Lors de cette rencontre, le chancelier Friedrich Merz a annoncé la coopération entre Berlin et Damas pour faciliter le retour des réfugiés et soutenir la reconstruction syrienne, soulignant l'importance de respecter l'État de droit et les droits des minorités.
Un million de Syriens arrivés en 2015
La situation des réfugiés syriennes en Allemagne, environ un million de personnes principalement venus en 2015, a été explorée lors du voyage d’Al-Chareh. Ce dernier a proposé un "modèle circulaire de migration" permettant aux Syriens de contribuer à leur pays tout en maintenant leur vie actuelle en Allemagne, pour ceux qui préfèrent rester.
"Les Syriens d'Allemagne doivent servir de lien entre les deux nations et représentent une ressource précieuse", a-t-il déclaré. Avant de se rendre en Allemagne, Al-Chareh a aussi visité les États-Unis, la France et la Russie pour rehausser la position de la Syrie sur la scène internationale.

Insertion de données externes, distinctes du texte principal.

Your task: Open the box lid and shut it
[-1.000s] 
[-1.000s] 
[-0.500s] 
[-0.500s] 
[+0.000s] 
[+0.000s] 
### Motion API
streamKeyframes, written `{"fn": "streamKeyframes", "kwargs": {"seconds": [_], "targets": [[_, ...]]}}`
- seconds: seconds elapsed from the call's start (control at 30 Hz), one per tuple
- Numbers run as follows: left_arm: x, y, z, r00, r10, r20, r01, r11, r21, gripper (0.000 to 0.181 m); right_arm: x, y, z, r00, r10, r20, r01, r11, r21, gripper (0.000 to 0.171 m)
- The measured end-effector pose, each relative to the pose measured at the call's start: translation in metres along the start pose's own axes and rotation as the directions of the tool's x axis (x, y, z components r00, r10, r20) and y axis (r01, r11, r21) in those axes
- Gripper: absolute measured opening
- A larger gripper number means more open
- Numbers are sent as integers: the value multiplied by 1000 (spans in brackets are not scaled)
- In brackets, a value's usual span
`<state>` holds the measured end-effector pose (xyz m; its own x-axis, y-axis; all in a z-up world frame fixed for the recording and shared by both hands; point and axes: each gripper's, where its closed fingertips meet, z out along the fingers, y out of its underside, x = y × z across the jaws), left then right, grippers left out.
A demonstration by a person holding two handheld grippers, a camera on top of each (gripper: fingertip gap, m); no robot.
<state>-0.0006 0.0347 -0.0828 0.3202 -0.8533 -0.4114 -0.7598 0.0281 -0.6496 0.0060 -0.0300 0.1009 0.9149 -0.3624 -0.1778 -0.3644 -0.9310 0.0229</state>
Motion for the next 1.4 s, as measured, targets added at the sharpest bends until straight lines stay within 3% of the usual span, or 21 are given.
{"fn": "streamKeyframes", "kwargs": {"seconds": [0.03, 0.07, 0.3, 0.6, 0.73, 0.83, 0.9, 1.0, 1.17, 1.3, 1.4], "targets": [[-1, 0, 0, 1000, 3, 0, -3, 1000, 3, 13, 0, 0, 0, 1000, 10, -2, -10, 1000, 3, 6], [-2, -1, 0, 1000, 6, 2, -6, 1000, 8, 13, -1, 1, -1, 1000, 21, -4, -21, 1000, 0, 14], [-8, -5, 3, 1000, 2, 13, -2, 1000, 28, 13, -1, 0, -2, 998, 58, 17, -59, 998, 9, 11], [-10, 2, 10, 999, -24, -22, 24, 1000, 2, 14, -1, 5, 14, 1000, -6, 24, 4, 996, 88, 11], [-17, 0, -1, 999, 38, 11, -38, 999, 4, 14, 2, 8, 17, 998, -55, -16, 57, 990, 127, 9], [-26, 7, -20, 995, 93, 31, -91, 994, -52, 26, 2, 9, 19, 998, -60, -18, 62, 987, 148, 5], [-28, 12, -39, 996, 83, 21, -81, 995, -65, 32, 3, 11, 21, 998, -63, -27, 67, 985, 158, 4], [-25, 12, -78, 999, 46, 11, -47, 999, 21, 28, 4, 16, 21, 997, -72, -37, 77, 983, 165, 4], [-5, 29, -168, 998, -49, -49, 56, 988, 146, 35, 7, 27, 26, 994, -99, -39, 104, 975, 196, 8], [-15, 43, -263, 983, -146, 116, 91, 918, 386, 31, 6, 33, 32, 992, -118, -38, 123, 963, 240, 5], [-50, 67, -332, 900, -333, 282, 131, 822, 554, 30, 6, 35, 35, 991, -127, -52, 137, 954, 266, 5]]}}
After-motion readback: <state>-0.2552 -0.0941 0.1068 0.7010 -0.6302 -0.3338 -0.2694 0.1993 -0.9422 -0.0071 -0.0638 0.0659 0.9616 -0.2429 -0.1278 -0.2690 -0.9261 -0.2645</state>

Merz a évoqué un projet ambitieux de reconstruction et de rapatriement, qui sera mis en œuvre prochainement, avec une délégation allemande prévue pour visiter la Syrie dans les jours à venir. Dans un contexte de durcissement des politiques migratoires en Allemagne à cause de l'extrême droite, le chancelier souhaite également établir des options de retour pour ceux qui ne respectent pas les règles d'hospitalité.
La Syrie, un acteur clé
Le redressement de la Syrie est crucial après plus de dix ans de guerre civile. L'Allemagne a donc promis 200 millions d'euros pour des projets d'approvisionnement en eau et de reconstruction d'hôpitaux. Ahmed Al-Chareh a aussi participé à un forum économique germano-syrien, mettant en avant une Syrie comme alternative au détroit d'Ormuz, en offrant des voies d'approvisionnement vers l'Europe.
Malgré ces avancées, la Syrie demeure un pays en proie à la violence, avec des conflits persistants entre les forces gouvernementales et les Kurdes.
Promouvoir un État de droit
Friedrich Merz a incité le président syrien à établir un "État de droit" garantissant les droits de tous les citoyens, peu importe leur identité. Cependant, des critiques émergent, comme celles de Luise Amtsberg, députée des Verts, qui mettent en garde contre une normalisation trop rapide des relations entre Allemagne et Syrie.
Des manifestations à Berlin ont eu lieu suite à cette visite, où des opposants ont critiqué le rapprochement entre les deux pays, en mettant en avant le passé djihadiste d'Al-Chareh.